• What is needed: Repeat the records exactly, minus the pictures.

• Data:
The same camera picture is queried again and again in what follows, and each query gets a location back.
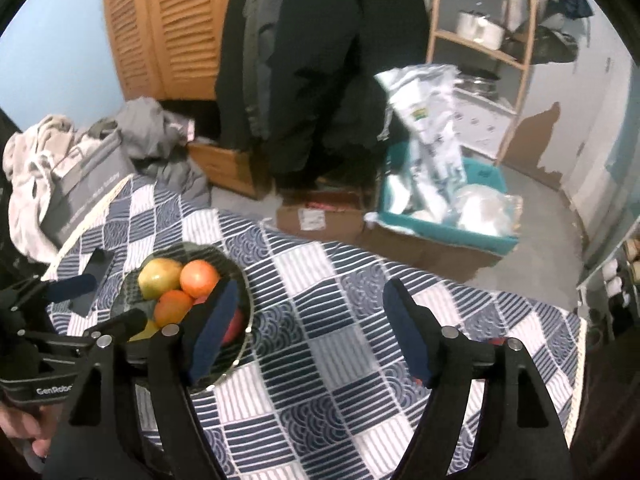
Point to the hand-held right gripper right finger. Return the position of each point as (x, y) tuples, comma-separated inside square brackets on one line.
[(407, 330)]

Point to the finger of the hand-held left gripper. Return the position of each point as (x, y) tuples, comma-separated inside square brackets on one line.
[(127, 321), (70, 287)]

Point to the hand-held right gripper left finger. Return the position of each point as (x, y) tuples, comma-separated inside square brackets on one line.
[(215, 330)]

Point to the yellow-green apple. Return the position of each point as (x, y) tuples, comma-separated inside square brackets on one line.
[(148, 332), (157, 277)]

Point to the glass bowl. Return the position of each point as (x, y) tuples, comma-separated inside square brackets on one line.
[(129, 290)]

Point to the orange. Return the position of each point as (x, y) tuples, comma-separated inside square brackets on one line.
[(200, 277), (172, 307)]

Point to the person's left hand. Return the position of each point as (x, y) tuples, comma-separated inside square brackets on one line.
[(25, 425)]

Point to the black phone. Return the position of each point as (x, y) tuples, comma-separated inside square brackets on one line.
[(97, 262)]

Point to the blue white patterned tablecloth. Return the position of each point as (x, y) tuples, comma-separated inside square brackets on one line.
[(350, 310)]

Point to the large cardboard box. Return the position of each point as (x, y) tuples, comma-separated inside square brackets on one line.
[(425, 255)]

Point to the teal bin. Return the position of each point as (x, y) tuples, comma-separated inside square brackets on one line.
[(450, 235)]

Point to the grey bag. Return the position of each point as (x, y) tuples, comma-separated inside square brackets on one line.
[(85, 180)]

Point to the beige cloth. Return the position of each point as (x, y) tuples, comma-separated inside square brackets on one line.
[(25, 170)]

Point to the labelled cardboard box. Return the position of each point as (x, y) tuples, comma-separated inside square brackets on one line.
[(315, 220)]

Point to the clear plastic bag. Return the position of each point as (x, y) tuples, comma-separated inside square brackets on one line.
[(487, 210)]

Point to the wooden crate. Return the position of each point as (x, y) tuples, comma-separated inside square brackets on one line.
[(225, 165)]

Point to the grey garment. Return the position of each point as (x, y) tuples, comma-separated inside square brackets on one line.
[(145, 125)]

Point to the small pink box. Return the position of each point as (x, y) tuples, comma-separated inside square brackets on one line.
[(190, 130)]

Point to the white printed plastic bag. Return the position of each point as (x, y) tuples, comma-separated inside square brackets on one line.
[(430, 130)]

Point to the white patterned box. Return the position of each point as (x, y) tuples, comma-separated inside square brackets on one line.
[(482, 120)]

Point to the metal basin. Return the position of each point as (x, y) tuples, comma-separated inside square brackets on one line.
[(480, 85)]

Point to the louvered wooden door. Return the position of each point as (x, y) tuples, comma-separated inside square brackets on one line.
[(165, 25)]

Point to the wooden shelf rack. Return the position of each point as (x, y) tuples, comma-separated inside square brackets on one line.
[(522, 75)]

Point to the dark hanging coats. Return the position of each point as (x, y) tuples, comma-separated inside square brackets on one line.
[(320, 60)]

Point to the metal pot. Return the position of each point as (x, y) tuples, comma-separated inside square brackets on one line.
[(480, 30)]

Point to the dark bag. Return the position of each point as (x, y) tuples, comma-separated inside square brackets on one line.
[(555, 45)]

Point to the dark blue cloth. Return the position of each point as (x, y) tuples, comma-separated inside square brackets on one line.
[(572, 2)]

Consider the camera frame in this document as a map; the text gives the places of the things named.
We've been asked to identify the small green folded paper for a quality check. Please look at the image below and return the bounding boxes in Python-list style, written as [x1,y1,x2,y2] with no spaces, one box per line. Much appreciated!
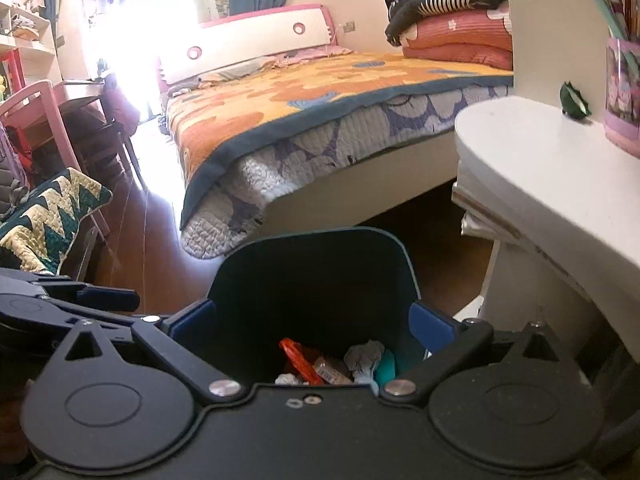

• Task solution:
The same camera picture is queried again and again in what follows, and each query gets a location back.
Point to the hand-held right gripper right finger. Return the position of each point as (x, y) tuples, comma-separated inside square brackets on one line.
[(407, 330)]

Point to the finger of the hand-held left gripper. Return the position of each point as (x, y) tuples, comma-separated inside square brackets on one line.
[(127, 321), (70, 287)]

Point to the hand-held right gripper left finger. Return the position of each point as (x, y) tuples, comma-separated inside square brackets on one line.
[(215, 330)]

Point to the yellow-green apple. Return the position of each point as (x, y) tuples, comma-separated inside square brackets on one line.
[(148, 332), (157, 277)]

Point to the glass bowl. Return the position of each point as (x, y) tuples, comma-separated inside square brackets on one line.
[(129, 290)]

Point to the orange. Return the position of each point as (x, y) tuples, comma-separated inside square brackets on one line.
[(200, 277), (172, 307)]

Point to the person's left hand. Return the position of each point as (x, y) tuples, comma-separated inside square brackets on one line.
[(25, 425)]

Point to the black phone. Return the position of each point as (x, y) tuples, comma-separated inside square brackets on one line.
[(97, 262)]

Point to the blue white patterned tablecloth. Return the position of each point as (x, y) tuples, comma-separated inside square brackets on one line.
[(350, 310)]

Point to the large cardboard box. Return the position of each point as (x, y) tuples, comma-separated inside square brackets on one line.
[(425, 255)]

Point to the teal bin. Return the position of each point as (x, y) tuples, comma-separated inside square brackets on one line.
[(450, 235)]

Point to the grey bag. Return the position of each point as (x, y) tuples, comma-separated inside square brackets on one line.
[(85, 180)]

Point to the beige cloth. Return the position of each point as (x, y) tuples, comma-separated inside square brackets on one line.
[(25, 170)]

Point to the labelled cardboard box. Return the position of each point as (x, y) tuples, comma-separated inside square brackets on one line.
[(315, 220)]

Point to the clear plastic bag. Return the position of each point as (x, y) tuples, comma-separated inside square brackets on one line.
[(487, 210)]

Point to the wooden crate. Return the position of each point as (x, y) tuples, comma-separated inside square brackets on one line.
[(225, 165)]

Point to the grey garment. Return the position of each point as (x, y) tuples, comma-separated inside square brackets on one line.
[(145, 125)]

Point to the small pink box. Return the position of each point as (x, y) tuples, comma-separated inside square brackets on one line.
[(190, 130)]

Point to the white printed plastic bag. Return the position of each point as (x, y) tuples, comma-separated inside square brackets on one line.
[(430, 130)]

Point to the white patterned box. Return the position of each point as (x, y) tuples, comma-separated inside square brackets on one line.
[(482, 120)]

Point to the metal basin. Return the position of each point as (x, y) tuples, comma-separated inside square brackets on one line.
[(480, 85)]

Point to the louvered wooden door. Return the position of each point as (x, y) tuples, comma-separated inside square brackets on one line.
[(165, 25)]

Point to the wooden shelf rack. Return the position of each point as (x, y) tuples, comma-separated inside square brackets on one line.
[(522, 75)]

Point to the dark hanging coats. Return the position of each point as (x, y) tuples, comma-separated inside square brackets on one line.
[(320, 60)]

Point to the metal pot. Return the position of each point as (x, y) tuples, comma-separated inside square brackets on one line.
[(480, 30)]

Point to the dark bag. Return the position of each point as (x, y) tuples, comma-separated inside square brackets on one line.
[(555, 45)]

Point to the dark blue cloth. Return the position of each point as (x, y) tuples, comma-separated inside square brackets on one line.
[(572, 2)]

Consider the camera frame in this document as a map; the text gives the places of the things named.
We've been asked to identify the small green folded paper for a quality check. Please look at the image below and return the bounding boxes in Python-list style, written as [x1,y1,x2,y2] with no spaces, one box per line. Much appreciated!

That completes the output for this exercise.